How is water heavier than petrol, even though its molecular weight is less than petrol?

Molecular weight of petrol is so much higher than water, but when it comes to physical property, weight, one litre of water weighs more than one litre of petrol. How is it possible?

• What do you mean "weighs more"? A kilo of water obviously weighs the same as a kilo of petrol. A molecule weighs less. I suspect you mean a liter of water weighs more. But "weight per volume" or density is a different physical property than weight. Weight by itself is only well-defined for concrete objects. I'm being hyper-precise here, but that is because understanding this starts by understanding the definitions. – MSalters Jun 3 '19 at 15:34
• @MSalters BTW, the terminology for what you're getting at is that weight is an extensive property, while density is an intensive property. en.wikipedia.org/wiki/Intensive_and_extensive_properties – Acccumulation Jun 3 '19 at 16:19
• Note - water is not denser than all petroleum products. Some of the higher molar mass petroleum species are actually more dense than water. – David White Jun 4 '19 at 0:40
• Get a liter of macaroni and a liter of orzo and a liter of flour. Each individual macaroni weighs more than each individual orzo, which weighs massively more than each particle of flour, but the liter of macaroni weighs less than the orzo, and the orzo weighs less than the flour. How is that possible? If you can explain to me how that is possible, then you can probably answer your own question by similar logic. – Eric Lippert Jun 4 '19 at 22:33
• One liter of water is also heavier than one liter of ice. How is it possible? :) – JonathanReez Jun 5 '19 at 1:01

Because water molecules are small and pack tightly together, causing water to have a greater density than petrol.
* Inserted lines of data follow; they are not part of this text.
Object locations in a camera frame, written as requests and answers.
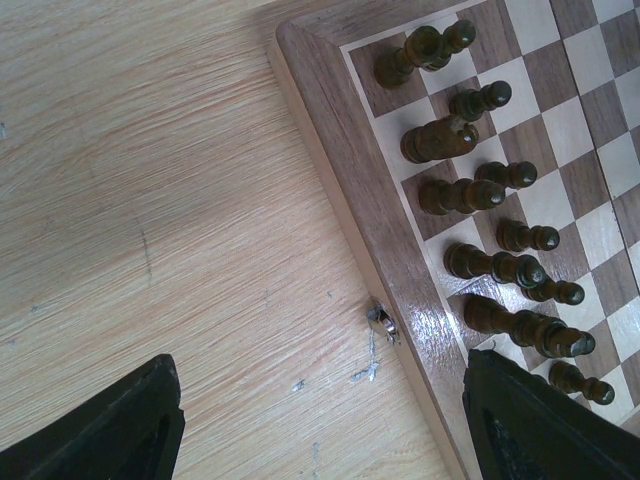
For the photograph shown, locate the dark chess king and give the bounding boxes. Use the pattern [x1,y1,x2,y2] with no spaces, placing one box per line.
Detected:
[463,294,596,358]

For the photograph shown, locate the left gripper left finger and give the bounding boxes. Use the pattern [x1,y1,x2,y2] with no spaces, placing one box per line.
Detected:
[1,354,185,479]

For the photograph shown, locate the dark chess knight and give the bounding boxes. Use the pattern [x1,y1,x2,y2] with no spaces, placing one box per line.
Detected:
[400,115,479,164]

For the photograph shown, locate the dark chess bishop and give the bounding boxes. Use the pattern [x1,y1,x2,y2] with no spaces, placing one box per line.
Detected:
[418,179,506,215]

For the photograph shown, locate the dark chess pawn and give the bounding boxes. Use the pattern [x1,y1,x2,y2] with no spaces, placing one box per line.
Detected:
[496,220,560,252]
[474,161,538,189]
[449,80,512,122]
[548,361,615,405]
[443,19,476,55]
[521,278,585,306]

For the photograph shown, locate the wooden chess board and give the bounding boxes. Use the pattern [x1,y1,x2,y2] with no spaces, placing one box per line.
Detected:
[270,1,639,479]

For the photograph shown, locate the dark chess rook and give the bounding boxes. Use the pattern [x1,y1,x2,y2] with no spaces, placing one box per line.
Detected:
[374,26,448,89]

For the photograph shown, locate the metal board clasp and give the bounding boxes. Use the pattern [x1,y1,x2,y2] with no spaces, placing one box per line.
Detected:
[366,297,402,345]

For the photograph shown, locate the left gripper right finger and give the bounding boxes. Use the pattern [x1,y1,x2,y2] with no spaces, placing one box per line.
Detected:
[462,350,639,479]

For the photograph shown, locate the dark chess queen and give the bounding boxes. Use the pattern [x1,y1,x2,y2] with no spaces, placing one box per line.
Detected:
[443,243,547,289]

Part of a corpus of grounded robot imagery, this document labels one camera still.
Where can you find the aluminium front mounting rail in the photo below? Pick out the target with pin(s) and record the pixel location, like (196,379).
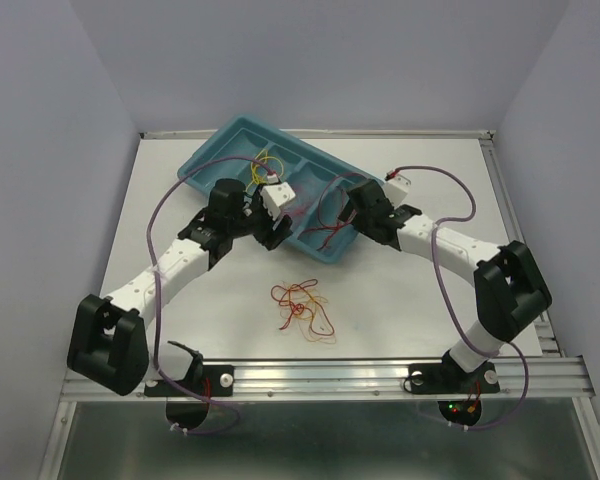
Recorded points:
(389,380)

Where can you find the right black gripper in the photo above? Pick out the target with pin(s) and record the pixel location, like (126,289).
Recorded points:
(347,212)

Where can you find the aluminium table edge frame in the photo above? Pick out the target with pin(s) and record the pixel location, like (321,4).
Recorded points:
(382,303)

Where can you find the teal plastic compartment tray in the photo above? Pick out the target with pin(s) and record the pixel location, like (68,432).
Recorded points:
(319,180)

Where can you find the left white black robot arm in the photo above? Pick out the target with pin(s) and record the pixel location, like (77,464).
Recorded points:
(116,338)

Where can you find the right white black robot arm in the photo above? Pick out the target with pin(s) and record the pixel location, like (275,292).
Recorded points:
(509,288)

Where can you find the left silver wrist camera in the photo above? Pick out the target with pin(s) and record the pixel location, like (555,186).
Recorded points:
(276,197)

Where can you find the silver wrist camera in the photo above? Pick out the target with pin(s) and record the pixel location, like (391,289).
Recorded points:
(396,188)
(276,197)

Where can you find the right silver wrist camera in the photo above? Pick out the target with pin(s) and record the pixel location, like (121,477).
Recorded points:
(396,188)

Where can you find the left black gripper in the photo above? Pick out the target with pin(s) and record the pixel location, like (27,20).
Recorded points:
(270,238)

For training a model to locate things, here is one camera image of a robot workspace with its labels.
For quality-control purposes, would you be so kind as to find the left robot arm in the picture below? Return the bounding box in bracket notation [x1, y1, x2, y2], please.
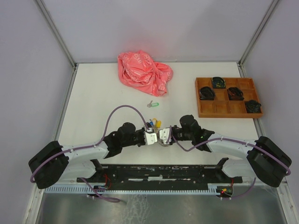
[28, 122, 146, 189]

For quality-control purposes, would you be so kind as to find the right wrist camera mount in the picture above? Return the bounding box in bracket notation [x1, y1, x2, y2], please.
[158, 126, 172, 145]

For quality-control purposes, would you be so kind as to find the key with green tag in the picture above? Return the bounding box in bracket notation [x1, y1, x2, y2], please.
[147, 100, 159, 108]

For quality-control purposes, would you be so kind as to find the black coiled item right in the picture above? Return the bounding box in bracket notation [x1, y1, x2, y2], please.
[245, 100, 261, 113]

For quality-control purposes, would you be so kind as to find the black coiled item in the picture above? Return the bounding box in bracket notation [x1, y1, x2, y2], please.
[199, 86, 215, 100]
[227, 87, 244, 101]
[245, 100, 261, 113]
[211, 77, 226, 89]

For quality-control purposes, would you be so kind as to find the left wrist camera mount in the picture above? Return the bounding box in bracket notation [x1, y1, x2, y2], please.
[144, 127, 157, 145]

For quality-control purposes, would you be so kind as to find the black coiled item top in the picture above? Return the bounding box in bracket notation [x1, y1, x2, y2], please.
[211, 77, 226, 89]

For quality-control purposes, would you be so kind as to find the black coiled item left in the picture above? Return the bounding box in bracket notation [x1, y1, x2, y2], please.
[199, 86, 215, 100]

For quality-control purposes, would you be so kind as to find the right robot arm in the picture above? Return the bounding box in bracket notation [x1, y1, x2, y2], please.
[170, 115, 292, 188]

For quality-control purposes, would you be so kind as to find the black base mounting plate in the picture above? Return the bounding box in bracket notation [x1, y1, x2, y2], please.
[86, 164, 242, 191]

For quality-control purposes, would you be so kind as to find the white slotted cable duct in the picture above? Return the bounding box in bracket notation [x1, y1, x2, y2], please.
[43, 183, 222, 194]

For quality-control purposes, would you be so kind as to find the crumpled pink plastic bag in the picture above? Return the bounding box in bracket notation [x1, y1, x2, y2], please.
[117, 50, 173, 97]

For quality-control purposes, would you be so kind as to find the key organiser ring with keys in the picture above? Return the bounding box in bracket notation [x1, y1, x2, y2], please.
[146, 118, 175, 148]

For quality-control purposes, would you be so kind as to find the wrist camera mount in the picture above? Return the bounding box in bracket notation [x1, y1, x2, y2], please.
[144, 127, 157, 145]
[158, 126, 172, 145]

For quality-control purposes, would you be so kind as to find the black coiled item middle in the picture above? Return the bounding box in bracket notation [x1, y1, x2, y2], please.
[227, 87, 244, 101]

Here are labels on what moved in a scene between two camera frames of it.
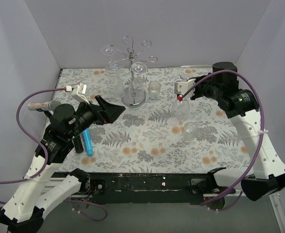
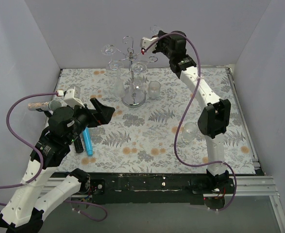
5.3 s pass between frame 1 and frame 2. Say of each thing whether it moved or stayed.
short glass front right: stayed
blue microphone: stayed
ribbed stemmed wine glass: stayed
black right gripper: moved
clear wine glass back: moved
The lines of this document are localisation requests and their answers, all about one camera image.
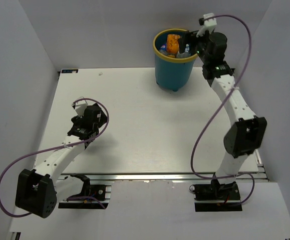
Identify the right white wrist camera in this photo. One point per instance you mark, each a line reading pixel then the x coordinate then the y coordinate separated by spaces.
pixel 208 23

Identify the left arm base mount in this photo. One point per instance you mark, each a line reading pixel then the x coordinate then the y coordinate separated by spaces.
pixel 77 191

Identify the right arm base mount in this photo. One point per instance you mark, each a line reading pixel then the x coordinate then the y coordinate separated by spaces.
pixel 216 197

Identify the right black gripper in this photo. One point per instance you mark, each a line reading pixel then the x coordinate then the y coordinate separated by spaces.
pixel 186 38

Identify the aluminium front rail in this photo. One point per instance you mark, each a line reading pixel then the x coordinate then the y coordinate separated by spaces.
pixel 152 177

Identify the small bottle blue cap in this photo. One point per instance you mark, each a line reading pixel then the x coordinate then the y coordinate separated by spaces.
pixel 163 50

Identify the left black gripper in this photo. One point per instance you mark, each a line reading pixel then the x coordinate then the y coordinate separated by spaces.
pixel 102 120

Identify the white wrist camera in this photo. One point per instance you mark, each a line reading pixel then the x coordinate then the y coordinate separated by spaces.
pixel 79 105
pixel 208 23

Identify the orange juice bottle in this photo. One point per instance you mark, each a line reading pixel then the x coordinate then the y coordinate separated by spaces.
pixel 172 44

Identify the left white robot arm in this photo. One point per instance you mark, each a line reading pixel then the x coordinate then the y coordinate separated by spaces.
pixel 40 189

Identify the teal bin with yellow rim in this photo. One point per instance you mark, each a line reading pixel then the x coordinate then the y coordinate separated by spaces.
pixel 171 73

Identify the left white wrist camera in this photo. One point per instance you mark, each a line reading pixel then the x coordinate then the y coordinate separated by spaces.
pixel 79 105

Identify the clear bottle white green label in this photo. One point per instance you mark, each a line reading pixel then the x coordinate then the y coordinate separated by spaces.
pixel 185 54
• Specifically, they're packed together tightly due to hydrogen bonds. – Sanchises Jun 3 '19 at 14:16
• @Sanchises, when hydrogen bonds form in water, the molecules take on a hexagonal structure, ice forms, and the density goes down. – David White Jun 4 '19 at 1:41
• @David That's the case when the number of bonds increases even further, yes. But they are also present in liquid water, and are responsible for the fact that liquid water can exist at STP, as opposed to most molecules this small. – Sanchises Jun 4 '19 at 5:47
• In order to evaporate water, you need break the hydrogen bonding in liquid water. – Cinaed Simson Jun 5 '19 at 6:11

Density relates to the mass per unit volume. If your molecules are heavier but take up more space, the net result could be more or less mass per unit volume.

When you look at a typical hydrocarbon, it has a lot of carbon and hydrogen. Now atom for atom, oxygen is heavier than carbon (ignoring isotopic abundance, roughly a 16:12 ratio). So if the molecules were otherwise the same shape, if we replaced the carbons with oxygens the hydrocarbon would become heavier (you can’t do that of course - the chemistry is different).

But the larger and more complex shape of the hydrocarbon molecules has another effect. Imagine two elevators. In one elevator we cram a squad of ballet dancers - tall, elegant, and able to be packed very closely. In the other elevator there are a number of people who just went shopping - they carry big bags and generally take a lot of space. It’s quite possible you could get 15 ballet dancers into the first elevator and only five shoppers in the second. So though the dancers might weigh 100 pounds each and the shoppers 200 pounds, the first elevator car will be heavier.

The same analogy can help explain why density of most materials goes down when temperature goes up. Imagine the dancers hear music and start to dance. Suddenly 15 of them aren’t going to fit in that elevator!

Maybe that’s why elevator music is usually so awful?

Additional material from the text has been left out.